● WHAT THE EXERCISE ASKS: Only lines containing the string "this" belong in the answer; copy all of them from the entries.

(Records excerpted from a collection)

━━━━━━━━━━━━━━━━

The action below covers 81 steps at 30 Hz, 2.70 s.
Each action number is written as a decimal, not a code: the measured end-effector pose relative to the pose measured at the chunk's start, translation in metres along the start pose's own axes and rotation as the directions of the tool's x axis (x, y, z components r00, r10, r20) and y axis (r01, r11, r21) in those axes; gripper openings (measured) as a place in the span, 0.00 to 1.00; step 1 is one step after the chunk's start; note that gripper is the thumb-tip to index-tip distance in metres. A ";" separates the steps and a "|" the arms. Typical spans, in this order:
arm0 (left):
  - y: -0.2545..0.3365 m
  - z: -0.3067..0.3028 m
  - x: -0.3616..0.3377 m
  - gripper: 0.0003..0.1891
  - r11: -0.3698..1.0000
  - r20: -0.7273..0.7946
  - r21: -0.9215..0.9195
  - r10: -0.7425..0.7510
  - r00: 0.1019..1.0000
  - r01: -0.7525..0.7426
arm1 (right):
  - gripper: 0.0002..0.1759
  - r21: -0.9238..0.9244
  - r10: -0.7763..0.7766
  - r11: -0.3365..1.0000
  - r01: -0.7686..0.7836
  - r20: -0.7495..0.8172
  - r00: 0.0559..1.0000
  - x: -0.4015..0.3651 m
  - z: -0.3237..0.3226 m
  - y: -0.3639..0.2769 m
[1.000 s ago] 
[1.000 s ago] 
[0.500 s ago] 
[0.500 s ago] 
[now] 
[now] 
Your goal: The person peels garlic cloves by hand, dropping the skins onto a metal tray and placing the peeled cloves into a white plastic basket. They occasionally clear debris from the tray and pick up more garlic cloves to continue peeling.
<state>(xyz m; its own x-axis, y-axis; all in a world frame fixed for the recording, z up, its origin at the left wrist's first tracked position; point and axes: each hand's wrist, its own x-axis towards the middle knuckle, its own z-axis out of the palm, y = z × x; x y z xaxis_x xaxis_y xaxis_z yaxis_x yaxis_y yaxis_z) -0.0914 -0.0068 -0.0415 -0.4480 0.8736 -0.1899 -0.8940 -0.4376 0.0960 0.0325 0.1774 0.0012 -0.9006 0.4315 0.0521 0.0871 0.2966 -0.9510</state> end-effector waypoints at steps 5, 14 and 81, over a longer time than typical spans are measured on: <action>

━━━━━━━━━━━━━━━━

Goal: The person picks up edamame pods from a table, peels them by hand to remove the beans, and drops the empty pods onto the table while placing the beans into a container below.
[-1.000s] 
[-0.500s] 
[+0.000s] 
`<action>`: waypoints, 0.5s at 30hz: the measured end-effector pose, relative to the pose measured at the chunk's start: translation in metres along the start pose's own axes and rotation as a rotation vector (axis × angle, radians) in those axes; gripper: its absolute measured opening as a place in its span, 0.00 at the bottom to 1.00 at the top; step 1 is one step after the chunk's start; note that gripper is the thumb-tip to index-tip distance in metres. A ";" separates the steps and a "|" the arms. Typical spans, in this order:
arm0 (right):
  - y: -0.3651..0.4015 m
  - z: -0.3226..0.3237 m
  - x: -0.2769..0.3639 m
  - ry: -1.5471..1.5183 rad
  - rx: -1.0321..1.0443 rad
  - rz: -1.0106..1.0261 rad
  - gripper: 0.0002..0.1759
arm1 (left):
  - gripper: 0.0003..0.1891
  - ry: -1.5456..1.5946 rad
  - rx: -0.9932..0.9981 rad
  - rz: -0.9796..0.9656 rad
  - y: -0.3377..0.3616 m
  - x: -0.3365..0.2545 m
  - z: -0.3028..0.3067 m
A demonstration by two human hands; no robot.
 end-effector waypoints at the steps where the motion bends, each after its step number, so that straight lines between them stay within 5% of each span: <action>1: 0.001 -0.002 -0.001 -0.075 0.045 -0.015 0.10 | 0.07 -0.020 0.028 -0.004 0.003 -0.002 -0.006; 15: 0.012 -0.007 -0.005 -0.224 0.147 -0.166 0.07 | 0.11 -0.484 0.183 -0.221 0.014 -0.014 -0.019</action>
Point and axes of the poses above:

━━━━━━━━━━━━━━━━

● ANSWER BELOW:
Each action number is written as a decimal, not a code: the measured end-effector pose relative to the pose measured at the chunk's start, translation in metres along the start pose's own axes and rotation as the directions of the tool's x axis (x, y, z components r00, r10, r20) and y axis (r01, r11, r21) in those axes; gripper openings (measured) as a place in the span, 0.00 to 1.00; step 1 is one step after the chunk's start; note that gripper is the thumb-tip to index-tip distance in metres. A ";" separates the steps and a "|" the arms. Typical spans, in this order:
`<action>`: waypoints, 0.5s at 30hz: the measured end-effector pose, relative to the pose measured at the chunk's start: translation in metres along the start pose's own axes and rotation as a rotation vector (axis × angle, radians) in those axes; gripper: its absolute measured opening as a place in its span, 0.00 at the bottom to 1.00 at the top; step 1 is one step after the chunk's start; note that gripper is the thumb-tip to index-tip distance in metres. A ";" separates the steps and a "|" the arms. Typical spans, in this order:

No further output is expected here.